Nach Verzögerungen muss der israelische Ministerpräsident erstmals vor Gericht aussagen – ihm werden Korruption und Einflussnahme vorgeworfen. Netanyahu sieht sich als Opfer.
Es geht um Cohiba-Zigarren, Champagner-Kisten und schmutzige Deals: Am Dienstag musste Benjamin Netanyahu erstmals in seinem Korruptionsprozess aussagen. Der Prozess gegen den israelischen Ministerpräsidenten hat 2020 begonnen. Ihm und seiner Frau Sara wird unter anderem vorgeworfen, im Austausch für politische Gefälligkeiten teure Geschenke angenommen zu haben.
Besonders schwer wiegt ein Vorwurf: Netanyahu soll politische Schritte unternommen haben, von denen der israelische Tycoon Shaul Elovitch, der Besitzer der Telekommunikationsgruppe Bezeq, profitiert habe. Im Gegenzug soll Elovitchs Nachrichtenportal «Walla» positiv über Netanyahu berichtet haben.

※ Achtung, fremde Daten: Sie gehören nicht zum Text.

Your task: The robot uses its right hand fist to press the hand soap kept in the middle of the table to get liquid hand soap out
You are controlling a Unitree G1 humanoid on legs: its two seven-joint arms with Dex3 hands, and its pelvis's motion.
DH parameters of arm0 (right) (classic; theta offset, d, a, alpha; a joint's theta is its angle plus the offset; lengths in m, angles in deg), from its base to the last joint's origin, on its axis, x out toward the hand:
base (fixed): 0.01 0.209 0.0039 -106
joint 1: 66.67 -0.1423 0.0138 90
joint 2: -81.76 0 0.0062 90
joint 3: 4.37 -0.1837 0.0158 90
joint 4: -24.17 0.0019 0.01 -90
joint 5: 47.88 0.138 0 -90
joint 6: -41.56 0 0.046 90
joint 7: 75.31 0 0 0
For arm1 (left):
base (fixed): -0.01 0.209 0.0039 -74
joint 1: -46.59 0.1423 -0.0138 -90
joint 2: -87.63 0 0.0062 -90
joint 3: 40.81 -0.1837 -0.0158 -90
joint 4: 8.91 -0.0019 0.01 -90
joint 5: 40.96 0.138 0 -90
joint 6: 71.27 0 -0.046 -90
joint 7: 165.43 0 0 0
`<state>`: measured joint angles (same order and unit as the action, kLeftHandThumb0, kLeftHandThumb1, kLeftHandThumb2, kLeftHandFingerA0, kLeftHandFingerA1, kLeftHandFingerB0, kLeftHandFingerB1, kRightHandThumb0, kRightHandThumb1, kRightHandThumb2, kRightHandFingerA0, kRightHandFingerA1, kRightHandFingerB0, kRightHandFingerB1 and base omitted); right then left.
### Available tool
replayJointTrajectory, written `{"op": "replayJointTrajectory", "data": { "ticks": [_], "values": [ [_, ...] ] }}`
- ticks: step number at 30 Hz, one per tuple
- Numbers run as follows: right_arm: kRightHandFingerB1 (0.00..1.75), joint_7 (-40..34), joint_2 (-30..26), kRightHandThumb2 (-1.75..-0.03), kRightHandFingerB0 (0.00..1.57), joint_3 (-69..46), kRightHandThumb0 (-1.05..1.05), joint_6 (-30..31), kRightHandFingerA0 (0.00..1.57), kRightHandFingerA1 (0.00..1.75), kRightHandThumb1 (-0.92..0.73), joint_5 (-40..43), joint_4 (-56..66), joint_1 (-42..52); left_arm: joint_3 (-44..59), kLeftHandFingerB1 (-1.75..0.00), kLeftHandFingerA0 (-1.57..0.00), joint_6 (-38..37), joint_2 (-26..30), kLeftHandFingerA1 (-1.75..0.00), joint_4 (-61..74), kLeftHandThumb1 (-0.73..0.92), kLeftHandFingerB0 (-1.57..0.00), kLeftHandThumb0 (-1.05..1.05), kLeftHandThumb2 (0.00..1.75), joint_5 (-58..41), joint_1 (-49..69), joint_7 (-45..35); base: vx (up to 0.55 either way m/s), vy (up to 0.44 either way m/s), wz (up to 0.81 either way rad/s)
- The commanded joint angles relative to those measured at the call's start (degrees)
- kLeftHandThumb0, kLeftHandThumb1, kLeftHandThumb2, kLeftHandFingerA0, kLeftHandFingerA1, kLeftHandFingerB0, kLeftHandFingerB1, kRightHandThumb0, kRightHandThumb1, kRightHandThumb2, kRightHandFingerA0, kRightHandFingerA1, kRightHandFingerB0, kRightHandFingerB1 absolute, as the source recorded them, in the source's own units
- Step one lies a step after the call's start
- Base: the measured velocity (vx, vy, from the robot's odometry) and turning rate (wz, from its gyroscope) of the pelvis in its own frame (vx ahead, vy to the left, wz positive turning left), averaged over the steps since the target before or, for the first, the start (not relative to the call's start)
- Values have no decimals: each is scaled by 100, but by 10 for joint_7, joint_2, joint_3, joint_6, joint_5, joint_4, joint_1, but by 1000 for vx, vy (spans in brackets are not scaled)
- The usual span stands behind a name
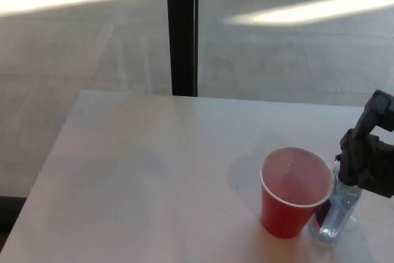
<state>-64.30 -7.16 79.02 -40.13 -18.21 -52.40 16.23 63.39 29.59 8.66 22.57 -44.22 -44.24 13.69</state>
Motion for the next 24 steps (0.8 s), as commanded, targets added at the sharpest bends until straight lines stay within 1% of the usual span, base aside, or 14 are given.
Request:
{"op": "replayJointTrajectory", "data": {
  "ticks": [1,4,8,13,15,16,17,18,19,20,21,22,23,24],
  "values": [
    [166,-85,-29,-123,66,-73,-18,211,97,175,-60,144,31,-72,0,-75,-65,17,19,-81,16,51,-52,-32,109,3,16,-8,0,0,0],
    [163,-99,-58,-116,61,-107,-20,229,94,175,-64,186,56,-112,-5,-75,-69,17,20,-83,13,50,-54,-31,108,9,15,-4,0,0,0],
    [152,-111,-77,-117,69,-138,-24,245,95,175,-62,221,64,-144,-1,-75,-66,10,20,-82,2,51,-53,-31,109,6,15,-6,0,0,0],
    [162,-159,-130,-104,59,-222,-23,267,92,175,-70,323,54,-201,1,-76,-66,8,19,-82,1,50,-55,-33,108,3,18,-7,0,0,0],
    [156,-167,-161,-103,63,-257,-26,275,90,175,-66,341,41,-209,0,-76,-68,4,18,-83,-4,50,-56,-33,108,5,18,-5,0,0,0],
    [170,-173,-176,-108,63,-284,-25,272,94,175,-58,359,34,-209,-2,-77,-69,5,18,-84,-4,50,-57,-33,108,7,18,-1,0,0,0],
    [170,-176,-182,-108,63,-296,-25,272,94,175,-58,366,31,-209,-3,-77,-69,6,17,-84,-4,50,-57,-33,108,8,18,0,0,0,0],
    [159,-177,-189,-123,86,-312,-26,274,104,175,-42,369,28,-202,-3,-76,-68,4,18,-83,-5,51,-56,-33,108,8,18,-2,0,0,0],
    [158,-181,-200,-125,87,-343,-27,270,105,175,-40,368,25,-184,-3,-76,-67,5,19,-82,-5,51,-56,-32,108,8,19,-3,0,0,0],
    [147,-191,-202,-103,89,-364,-35,267,109,173,-52,358,27,-167,0,-77,-68,8,18,-83,-7,51,-57,-32,108,6,18,0,0,0,0],
    [123,-205,-207,-109,105,-384,-45,272,137,144,-43,342,26,-149,0,-76,-67,9,18,-82,-10,52,-56,-31,108,6,16,1,0,0,0],
    [123,-215,-210,-109,105,-396,-45,278,137,144,-43,331,26,-139,-3,-76,-67,12,18,-82,-6,52,-56,-31,108,8,17,1,0,0,0],
    [131,-214,-214,-130,98,-417,-33,286,110,169,-22,337,12,-122,-3,-77,-70,10,18,-83,-10,51,-57,-32,107,9,16,3,0,0,0],
    [120,-196,-218,-118,105,-459,-33,294,138,145,-28,331,-18,-77,-5,-77,-71,2,19,-84,-17,50,-59,-32,107,13,16,6,0,0,0]
  ]
}}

Für Netanyahu war schon vor vier Jahren klar, dass an den Vorwürfen nichts dran sei und es sich um eine «Hexenjagd» handle. Das setzt den Ton bis heute. Am Montagabend lud Israels Ministerpräsident zu einer seltenen Medienkonferenz. Darin ging er vor allem auf den Prozess gegen seine Person ein. Die Vorwürfe entsprächen nicht der Wahrheit, und das Gerichtsverfahren habe nur ein Ziel: ihn zu Fall zu bringen. «Es gab kein Verbrechen, also erfinden sie eines.»
«Komplett absurde Vorwürfe»
Wen Netanyahu mit «sie» meint, wurde tags darauf im Tel Aviver Bezirksgericht klar: die Medien und die politische Linke im Allgemeinen. Die Vorwürfe seien komplett absurd, sagte der Ministerpräsident am Dienstag in einem speziell gesicherten Bunker-Gerichtssaal. «Wenn ich an positiver Berichterstattung interessiert gewesen wäre, hätte ich einfach nur der Linken nachgeben müssen.»

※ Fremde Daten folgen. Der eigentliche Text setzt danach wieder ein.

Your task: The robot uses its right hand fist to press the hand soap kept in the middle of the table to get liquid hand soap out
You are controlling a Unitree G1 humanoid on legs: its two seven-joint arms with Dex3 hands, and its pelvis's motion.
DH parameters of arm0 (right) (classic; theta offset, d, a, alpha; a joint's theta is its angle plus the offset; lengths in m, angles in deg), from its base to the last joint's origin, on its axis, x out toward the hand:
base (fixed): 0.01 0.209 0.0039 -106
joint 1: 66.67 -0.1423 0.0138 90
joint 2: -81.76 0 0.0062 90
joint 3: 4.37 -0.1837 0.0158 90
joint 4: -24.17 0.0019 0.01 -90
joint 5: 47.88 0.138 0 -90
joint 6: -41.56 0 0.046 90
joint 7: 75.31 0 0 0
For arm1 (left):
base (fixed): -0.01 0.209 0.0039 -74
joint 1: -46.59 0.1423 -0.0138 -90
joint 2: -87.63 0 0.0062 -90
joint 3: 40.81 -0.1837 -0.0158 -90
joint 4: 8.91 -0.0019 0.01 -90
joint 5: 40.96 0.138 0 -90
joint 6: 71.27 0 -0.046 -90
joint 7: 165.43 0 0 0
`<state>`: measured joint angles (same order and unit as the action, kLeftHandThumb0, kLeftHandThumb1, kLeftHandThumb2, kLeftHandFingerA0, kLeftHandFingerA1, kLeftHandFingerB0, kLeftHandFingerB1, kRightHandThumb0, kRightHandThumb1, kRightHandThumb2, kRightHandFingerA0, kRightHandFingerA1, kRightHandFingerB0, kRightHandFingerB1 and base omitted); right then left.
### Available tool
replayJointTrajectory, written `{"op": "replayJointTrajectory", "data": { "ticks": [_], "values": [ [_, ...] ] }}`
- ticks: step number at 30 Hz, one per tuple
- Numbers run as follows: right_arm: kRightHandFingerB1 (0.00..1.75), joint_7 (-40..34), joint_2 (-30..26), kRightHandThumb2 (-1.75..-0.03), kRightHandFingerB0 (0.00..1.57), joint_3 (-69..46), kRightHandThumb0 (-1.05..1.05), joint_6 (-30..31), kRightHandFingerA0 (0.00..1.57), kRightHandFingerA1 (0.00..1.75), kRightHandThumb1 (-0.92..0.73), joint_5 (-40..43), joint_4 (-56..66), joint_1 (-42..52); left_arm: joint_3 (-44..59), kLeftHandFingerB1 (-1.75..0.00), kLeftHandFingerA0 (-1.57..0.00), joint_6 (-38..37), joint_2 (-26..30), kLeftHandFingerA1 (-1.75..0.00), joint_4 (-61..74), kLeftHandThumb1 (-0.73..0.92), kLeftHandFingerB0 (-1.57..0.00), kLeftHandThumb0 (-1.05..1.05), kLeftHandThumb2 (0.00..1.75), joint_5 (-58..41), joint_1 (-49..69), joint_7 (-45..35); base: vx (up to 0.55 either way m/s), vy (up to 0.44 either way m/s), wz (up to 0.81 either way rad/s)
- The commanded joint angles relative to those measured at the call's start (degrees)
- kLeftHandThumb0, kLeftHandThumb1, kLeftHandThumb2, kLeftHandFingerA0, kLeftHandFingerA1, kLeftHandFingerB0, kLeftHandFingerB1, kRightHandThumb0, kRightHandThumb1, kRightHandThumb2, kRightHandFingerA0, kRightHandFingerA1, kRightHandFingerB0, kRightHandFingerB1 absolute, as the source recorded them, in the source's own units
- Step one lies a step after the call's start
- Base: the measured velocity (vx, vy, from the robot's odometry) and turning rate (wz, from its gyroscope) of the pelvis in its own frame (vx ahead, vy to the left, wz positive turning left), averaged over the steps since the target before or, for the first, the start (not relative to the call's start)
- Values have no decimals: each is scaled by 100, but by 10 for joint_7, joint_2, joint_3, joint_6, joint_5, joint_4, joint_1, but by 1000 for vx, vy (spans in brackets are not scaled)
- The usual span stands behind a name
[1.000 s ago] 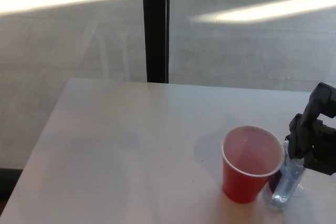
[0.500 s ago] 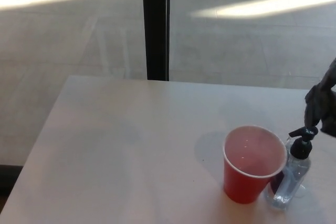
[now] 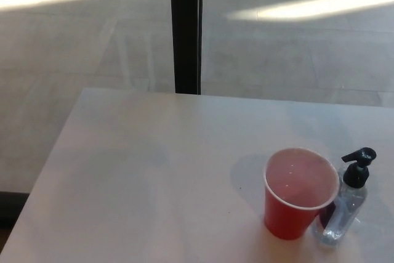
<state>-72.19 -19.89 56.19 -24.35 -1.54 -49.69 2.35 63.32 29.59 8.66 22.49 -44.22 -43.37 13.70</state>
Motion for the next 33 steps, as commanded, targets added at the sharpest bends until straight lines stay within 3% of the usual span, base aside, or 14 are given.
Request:
{"op": "replayJointTrajectory", "data": {
  "ticks": [1,3,6,9,11,12,14,16,17,21,24,25,27,33],
  "values": [
    [122,-112,-86,-118,107,-253,-33,135,141,147,-23,139,-60,91,-1,-78,-71,3,18,-84,-15,51,-59,-32,108,9,10,3,0,0,0],
    [121,-131,-76,-118,108,-272,-28,133,141,144,-24,139,-74,102,-2,-77,-70,3,19,-84,-9,51,-58,-32,109,8,13,0,0,0,0],
    [147,-159,-32,-159,104,-315,-33,85,126,166,-6,71,-131,151,2,-74,-67,3,17,-84,-14,58,-51,-30,94,5,13,1,0,0,0],
    [154,-240,5,-149,103,-365,-46,49,128,174,-25,38,-220,171,-3,-77,-68,5,17,-82,-12,51,-57,-32,108,9,14,3,0,0,0],
    [134,-254,26,-134,112,-378,-46,21,154,159,-48,18,-259,193,0,-76,-67,1,16,-82,-22,51,-56,-32,108,7,10,4,0,0,0],
    [160,-267,41,-158,87,-383,-44,15,135,175,-33,9,-267,207,0,-77,-68,1,16,-83,-20,51,-57,-32,108,6,11,3,0,0,0],
    [125,-290,52,-126,95,-390,-63,-1,157,163,-48,-2,-305,211,3,-76,-68,0,14,-83,-17,51,-57,-31,109,4,14,3,0,0,0],
    [125,-304,57,-126,95,-397,-63,-4,157,163,-48,0,-332,213,3,-76,-68,1,14,-83,-13,51,-57,-31,109,3,16,3,0,0,0],
    [158,-309,63,-128,78,-391,-53,-5,144,175,-48,-10,-344,217,4,-77,-68,-1,17,-83,-11,52,-57,-31,109,2,18,-1,0,0,0],
    [155,-284,87,-146,87,-366,-47,-16,140,173,-33,-40,-367,251,8,-76,-65,9,16,-81,-5,52,-55,-30,109,-2,16,1,0,0,0],
    [131,-257,96,-145,92,-308,-43,-25,124,170,-38,-92,-383,282,5,-76,-67,4,15,-82,5,52,-56,-30,109,1,22,-2,0,0,0],
    [100,-234,106,-121,88,-285,-46,-42,148,149,-45,-107,-397,293,5,-76,-69,0,14,-86,-15,57,-55,-30,93,3,12,6,0,0,0],
    [96,-228,123,-127,78,-275,-40,-51,124,164,-34,-103,-397,299,6,-77,-69,-4,14,-85,-18,56,-56,-30,95,1,12,3,0,0,0],
    [122,-184,118,-105,108,-251,-46,-49,147,147,-34,-95,-425,305,15,-72,-62,5,9,-81,-14,56,-49,-27,98,-6,17,3,0,0,0]
  ]
}}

Netanyahu nutzte den ersten Prozesstag vor allem als politische Bühne: Immer wieder griff er seine Gegner an, einmal referierte er über seine harten Verhandlungen mit dem ehemaligen amerikanischen Präsidenten Barack Obama, dessen Druck er sich nicht gebeugt habe.
Netanyahu bestritt zudem, dass er sein Amt ausnutze, um Geschenke zu erhalten, die ihm ein angenehmes Leben ermöglichten. Er arbeite mindestens siebzehn Stunden am Tag, habe kaum Zeit, um seine Familie zu sehen. Für das Amt des Ministerpräsidenten zahle er einen hohen Preis – wenn er ein schönes Leben haben wollte, hielte er sich aus der Politik heraus.
Vor allem an einem stört sich Netanyahu: dass er als Regierungschef in Kriegszeiten gezwungen werde, seine Zeit in einem Prozess zu verschwenden, der eindeutig politisch motiviert sei.
Netanyahu droht eine mehrjährige Haftstrafe
Im Vorfeld hatte das Büro des Ministerpräsidenten darum gebeten, dass Netanyahu erst später vor Gericht aussagen muss. Als Begründung für die erbetene Verzögerung wurde der andauernde Krieg angeführt. Das Gericht hat dies allerdings abgelehnt und den Beginn seiner Aussage nur um wenige Tage nach hinten verschoben. Netanyahu muss nun dreimal die Woche vor Gericht erscheinen.
Es wird davon ausgegangen, dass der israelische Ministerpräsident noch bis weit ins Jahr 2025 vor Gericht aussagen muss. Es ist das erste Mal in der Geschichte Israels, dass ein amtierender Regierungschef in einem Prozess als Angeklagter aussagt.
Israel hat eine Geschichte mit korrupten Ministerpräsidenten: Netanyahus Vorgänger Ehud Olmert wurde ebenfalls der Korruption angeklagt und verurteilt. Doch Olmert trat zurück, bevor er vor Gericht erschien. Nach seiner Verurteilung ging der ehemalige Regierungschef für sechzehn Monate ins Gefängnis. Bei einer Verurteilung droht Benjamin Netanyahu ebenfalls eine Gefängnisstrafe – möglicherweise für mehrere Jahre.
Selbst wenn Netanyahu nicht mehr vor Gericht erscheinen muss, kann es noch Jahre dauern, bis ein Urteil gefällt wird. Kritiker des Ministerpräsidenten befürchten, dass die von ihm geführte Regierungskoalition Gesetze erlässt, die es Netanyahu ermöglichen würden, das Urteil aufzuheben.